- _Work to be completed_: The entire listing below is to be transcribed without a single slip.

- _Recorded information_:
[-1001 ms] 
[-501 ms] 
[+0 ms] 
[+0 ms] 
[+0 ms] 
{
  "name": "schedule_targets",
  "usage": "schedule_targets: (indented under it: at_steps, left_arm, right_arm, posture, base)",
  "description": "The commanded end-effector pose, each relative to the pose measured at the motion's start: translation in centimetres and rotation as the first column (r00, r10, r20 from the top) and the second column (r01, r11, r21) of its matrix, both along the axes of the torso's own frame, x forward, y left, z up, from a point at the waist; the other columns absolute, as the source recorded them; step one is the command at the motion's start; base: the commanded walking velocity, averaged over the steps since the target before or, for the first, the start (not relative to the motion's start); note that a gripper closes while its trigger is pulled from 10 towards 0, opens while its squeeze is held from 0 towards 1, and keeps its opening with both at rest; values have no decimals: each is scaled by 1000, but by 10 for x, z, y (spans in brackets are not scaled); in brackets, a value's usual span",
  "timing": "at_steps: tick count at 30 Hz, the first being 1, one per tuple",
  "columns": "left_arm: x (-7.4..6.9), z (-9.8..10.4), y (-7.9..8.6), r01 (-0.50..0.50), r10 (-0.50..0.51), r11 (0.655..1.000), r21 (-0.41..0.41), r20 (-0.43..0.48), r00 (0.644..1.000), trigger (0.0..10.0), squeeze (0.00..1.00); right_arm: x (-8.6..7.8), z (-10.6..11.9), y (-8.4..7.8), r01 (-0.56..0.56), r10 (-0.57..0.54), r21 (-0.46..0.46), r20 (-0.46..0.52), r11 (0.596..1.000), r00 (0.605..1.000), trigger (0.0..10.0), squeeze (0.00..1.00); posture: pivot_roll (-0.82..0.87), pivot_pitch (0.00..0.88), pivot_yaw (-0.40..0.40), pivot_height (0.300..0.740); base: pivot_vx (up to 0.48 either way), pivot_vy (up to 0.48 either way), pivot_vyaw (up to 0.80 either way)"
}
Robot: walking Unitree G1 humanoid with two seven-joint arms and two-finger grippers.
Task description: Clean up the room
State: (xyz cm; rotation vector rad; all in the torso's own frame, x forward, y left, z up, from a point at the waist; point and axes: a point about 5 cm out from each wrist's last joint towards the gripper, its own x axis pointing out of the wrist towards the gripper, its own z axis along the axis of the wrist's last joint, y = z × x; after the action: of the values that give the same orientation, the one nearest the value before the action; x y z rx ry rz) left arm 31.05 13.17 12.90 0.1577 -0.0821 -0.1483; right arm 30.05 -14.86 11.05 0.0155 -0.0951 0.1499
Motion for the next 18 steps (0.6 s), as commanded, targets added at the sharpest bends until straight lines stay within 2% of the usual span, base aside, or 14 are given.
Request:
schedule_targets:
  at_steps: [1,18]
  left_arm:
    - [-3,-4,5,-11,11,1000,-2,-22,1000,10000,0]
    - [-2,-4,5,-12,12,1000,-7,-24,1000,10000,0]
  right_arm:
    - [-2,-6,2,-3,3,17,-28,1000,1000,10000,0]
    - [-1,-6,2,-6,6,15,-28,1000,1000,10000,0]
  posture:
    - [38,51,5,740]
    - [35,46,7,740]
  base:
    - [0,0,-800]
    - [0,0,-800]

- _Task output_:
[-1001 ms] 
[-501 ms] 
[+0 ms] 
[+0 ms] 
[+0 ms] 
{
  "name": "schedule_targets",
  "usage": "schedule_targets: (indented under it: at_steps, left_arm, right_arm, posture, base)",
  "description": "The commanded end-effector pose, each relative to the pose measured at the motion's start: translation in centimetres and rotation as the first column (r00, r10, r20 from the top) and the second column (r01, r11, r21) of its matrix, both along the axes of the torso's own frame, x forward, y left, z up, from a point at the waist; the other columns absolute, as the source recorded them; step one is the command at the motion's start; base: the commanded walking velocity, averaged over the steps since the target before or, for the first, the start (not relative to the motion's start); note that a gripper closes while its trigger is pulled from 10 towards 0, opens while its squeeze is held from 0 towards 1, and keeps its opening with both at rest; values have no decimals: each is scaled by 1000, but by 10 for x, z, y (spans in brackets are not scaled); in brackets, a value's usual span",
  "timing": "at_steps: tick count at 30 Hz, the first being 1, one per tuple",
  "columns": "left_arm: x (-7.4..6.9), z (-9.8..10.4), y (-7.9..8.6), r01 (-0.50..0.50), r10 (-0.50..0.51), r11 (0.655..1.000), r21 (-0.41..0.41), r20 (-0.43..0.48), r00 (0.644..1.000), trigger (0.0..10.0), squeeze (0.00..1.00); right_arm: x (-8.6..7.8), z (-10.6..11.9), y (-8.4..7.8), r01 (-0.56..0.56), r10 (-0.57..0.54), r21 (-0.46..0.46), r20 (-0.46..0.52), r11 (0.596..1.000), r00 (0.605..1.000), trigger (0.0..10.0), squeeze (0.00..1.00); posture: pivot_roll (-0.82..0.87), pivot_pitch (0.00..0.88), pivot_yaw (-0.40..0.40), pivot_height (0.300..0.740); base: pivot_vx (up to 0.48 either way), pivot_vy (up to 0.48 either way), pivot_vyaw (up to 0.80 either way)"
}
Robot: walking Unitree G1 humanoid with two seven-joint arms and two-finger grippers.
Task description: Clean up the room
State: (xyz cm; rotation vector rad; all in the torso's own frame, x forward, y left, z up, from a point at the waist; point and axes: a point about 5 cm out from each wrist's last joint towards the gripper, its own x axis pointing out of the wrist towards the gripper, its own z axis along the axis of the wrist's last joint, y = z × x; after the action: of the values that give the same orientation, the one nearest the value before the action; x y z rx ry rz) left arm 31.05 13.17 12.90 0.1577 -0.0821 -0.1483; right arm 30.05 -14.86 11.05 0.0155 -0.0951 0.1499
Motion for the next 18 steps (0.6 s), as commanded, targets added at the sharpest bends until straight lines stay within 2% of the usual span, base aside, or 14 are given.
Request:
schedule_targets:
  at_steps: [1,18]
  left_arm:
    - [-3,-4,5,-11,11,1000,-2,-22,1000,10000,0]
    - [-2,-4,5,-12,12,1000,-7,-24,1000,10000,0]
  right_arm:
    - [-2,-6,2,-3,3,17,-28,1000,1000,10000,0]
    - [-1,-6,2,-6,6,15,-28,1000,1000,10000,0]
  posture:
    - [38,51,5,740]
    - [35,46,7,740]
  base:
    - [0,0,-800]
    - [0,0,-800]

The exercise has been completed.